Is the review rating different between the local residents and the tourists in Nevada ?

smjb

Objective of the study
We investigate whether the ratings and reviews given by the the local resident are significantly different compared to the tourists visiting the town. As the dataset do not provide the user residency, we have devised a simple method to identify each user residency up to the state level. We selected reviews for 4 business catagories in Nevada (Restaurants, Hotels & Travel, Arts & Entertainment and Nightlife) made by residents of Nevada, Arizona and North Carolina to answer the question.

Methodology

  • The user residency is determined by finding the state he reviewed the most. We simply group the review by user and state of the business and count the number of review he made (by linking few tables). We only consider users with more than 5 reviews.
  • The null hypothesis is that the rating made by users is not dependant on the users residency. We tested the null hypothesis accross the three user group for each business category.
  • We also use sentiment analysis to gauge the sentiments of the review and test the null hypothesis of the sentiments calculated.

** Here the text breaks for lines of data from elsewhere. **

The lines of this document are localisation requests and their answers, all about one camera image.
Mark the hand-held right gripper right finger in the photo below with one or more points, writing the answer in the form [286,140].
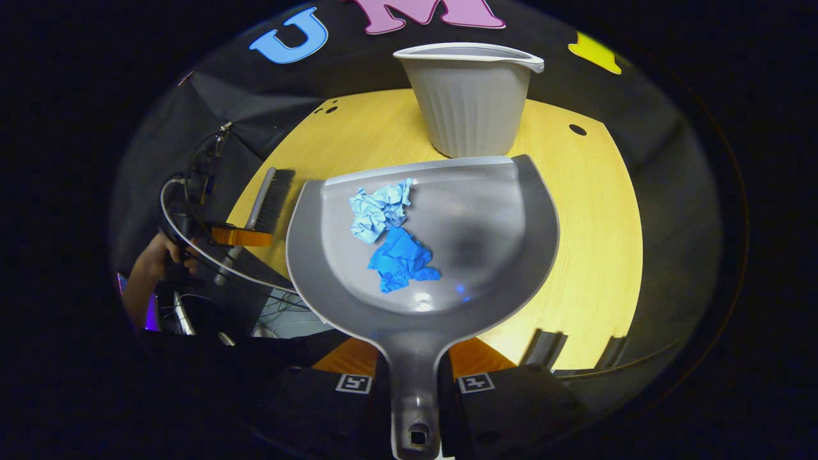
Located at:
[511,409]

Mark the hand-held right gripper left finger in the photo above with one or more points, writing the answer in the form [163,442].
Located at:
[319,409]

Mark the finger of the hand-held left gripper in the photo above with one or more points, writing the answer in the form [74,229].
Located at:
[243,236]

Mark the small grey broom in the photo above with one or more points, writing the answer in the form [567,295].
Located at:
[276,198]

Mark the light blue paper ball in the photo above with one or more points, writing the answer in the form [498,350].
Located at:
[377,211]

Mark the grey dustpan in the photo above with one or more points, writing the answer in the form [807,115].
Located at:
[479,223]

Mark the white ribbed garbage bin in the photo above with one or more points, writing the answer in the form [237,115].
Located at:
[470,108]

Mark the wooden desktop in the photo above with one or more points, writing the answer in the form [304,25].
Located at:
[588,223]

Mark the black backdrop cloth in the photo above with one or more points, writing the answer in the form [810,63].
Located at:
[358,73]

The null hypothesis is that the sentiment difference should follow the rating differences.

Results for Rating

plot of chunk plotratee

The figure on the left shows the p-value of the significance test of the rating given by users from different states. p-value of less or equal to 0.05 are considered significant at 95%.
  • Null hypothesis test at 95% significants shows Arizonans rating is significantly different from Nevadans except for Nightlife business.
  • North Carolinian ratings are only significantly different compared to Nevadans on Restaurant businesses.
  • No significant difference is detected between the reviews from Arizonans and North Carolinians.

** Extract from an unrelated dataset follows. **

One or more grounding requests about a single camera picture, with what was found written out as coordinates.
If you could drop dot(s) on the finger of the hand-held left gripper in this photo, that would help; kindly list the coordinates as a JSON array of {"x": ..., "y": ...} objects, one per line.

Comparison with Sentiment Analysis

plot of chunk statsum

The figure on the left shows the comparison between the p-value of the rating significance test and p-value of the sentiment polarity significance test. Please refer to the paper for more detailed summary

  • All rating pairs which was significant is also significant in the sentiment polarity pair
  • The two plots show that Arizonans are rating Nevadans business lower than Nevadans
  • The sentiment polarity plot also confirms that the North Carolinians only review differently from Nevadans for Restaurant category

Conclusion

  • Based on the analysis made on the available dataset, it is highly probable that the Arizonans are rating Nevadans businesses significantly lower than Nevadans.
  • North Carolinians ratings are not significantly different compared to Arizonans or Nevadans, except for Restaurants where North Carolinians is tangibly disagreeing with Nevadans ratings.
  • Due to the data from North Carolinians ratings, we cannot definitively conclude that the Nevadans are less critical of the businesses in Nevada compared to the tourists
  • The results also suggest that the current user residency classification is good enough for the analysis presented in the paper.
  • To study more detailed on the possible causes of the bias, we may need to go into smaller area comparisons such as city and needs a more precise user residency informtion. The current residency classification menthod is not robust against high reviewing activities within a short period. It may classify the wrong residency to the user if a user reviews a lot while in vacation but not when he is at home.
  • Without the true user residency data, a more detailed insight may have bigger and hidden error margin making the analysis potentially misleading and inconclusive.